**EXERCISE INSTRUCTIONS:**
No pictures should appear. The lines from the beginning of the listing through the one holding "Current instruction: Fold" must be reproduced exactly, and nothing more.

**AVAILABLE DATA:**
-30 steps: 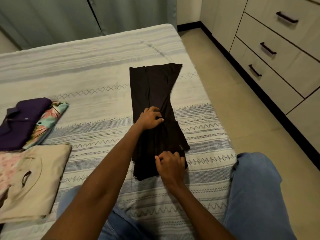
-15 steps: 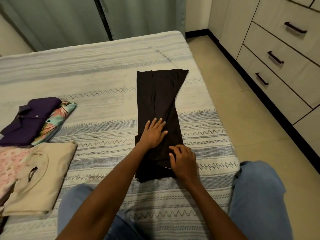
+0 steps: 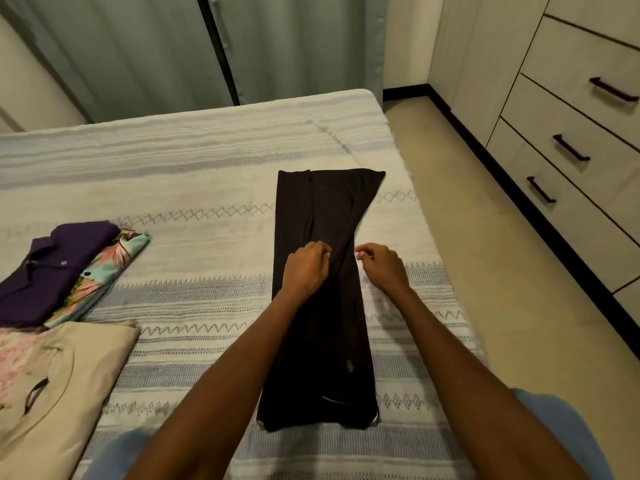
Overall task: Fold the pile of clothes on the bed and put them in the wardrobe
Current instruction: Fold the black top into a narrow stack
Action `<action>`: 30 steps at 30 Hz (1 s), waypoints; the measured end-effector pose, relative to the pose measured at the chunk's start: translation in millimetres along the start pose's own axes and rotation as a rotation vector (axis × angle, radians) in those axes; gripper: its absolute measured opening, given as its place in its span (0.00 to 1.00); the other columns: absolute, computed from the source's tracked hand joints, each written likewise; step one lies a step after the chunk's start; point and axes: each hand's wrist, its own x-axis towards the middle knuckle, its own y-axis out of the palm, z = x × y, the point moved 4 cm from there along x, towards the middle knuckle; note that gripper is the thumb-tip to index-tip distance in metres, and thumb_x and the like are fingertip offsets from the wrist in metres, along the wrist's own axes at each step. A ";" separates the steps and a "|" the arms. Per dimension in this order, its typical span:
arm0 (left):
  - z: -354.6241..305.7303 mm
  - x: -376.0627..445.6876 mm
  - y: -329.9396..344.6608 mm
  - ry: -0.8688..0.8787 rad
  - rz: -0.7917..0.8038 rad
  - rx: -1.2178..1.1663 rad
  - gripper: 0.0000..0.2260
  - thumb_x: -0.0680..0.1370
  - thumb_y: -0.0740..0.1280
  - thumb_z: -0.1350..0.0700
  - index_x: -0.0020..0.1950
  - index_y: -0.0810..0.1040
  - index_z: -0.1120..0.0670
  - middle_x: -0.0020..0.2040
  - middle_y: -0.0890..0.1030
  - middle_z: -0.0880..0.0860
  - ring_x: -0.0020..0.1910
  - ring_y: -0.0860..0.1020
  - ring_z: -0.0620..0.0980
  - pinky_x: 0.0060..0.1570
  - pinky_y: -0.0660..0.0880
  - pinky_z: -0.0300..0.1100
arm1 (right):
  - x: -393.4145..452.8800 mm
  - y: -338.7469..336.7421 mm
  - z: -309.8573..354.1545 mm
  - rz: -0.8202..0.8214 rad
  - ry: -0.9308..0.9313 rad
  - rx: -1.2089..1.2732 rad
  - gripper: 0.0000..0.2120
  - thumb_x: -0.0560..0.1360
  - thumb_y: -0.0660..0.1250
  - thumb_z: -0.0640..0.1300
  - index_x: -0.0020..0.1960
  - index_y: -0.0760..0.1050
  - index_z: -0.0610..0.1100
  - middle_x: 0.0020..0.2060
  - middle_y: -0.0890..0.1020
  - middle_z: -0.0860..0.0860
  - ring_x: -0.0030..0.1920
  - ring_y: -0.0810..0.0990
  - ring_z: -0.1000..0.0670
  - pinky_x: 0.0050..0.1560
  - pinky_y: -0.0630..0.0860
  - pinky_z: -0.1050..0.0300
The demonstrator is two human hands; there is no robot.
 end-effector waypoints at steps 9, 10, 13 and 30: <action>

**TASK RESULT:**
-30 steps: 
-15 steps: 
+0 steps: 
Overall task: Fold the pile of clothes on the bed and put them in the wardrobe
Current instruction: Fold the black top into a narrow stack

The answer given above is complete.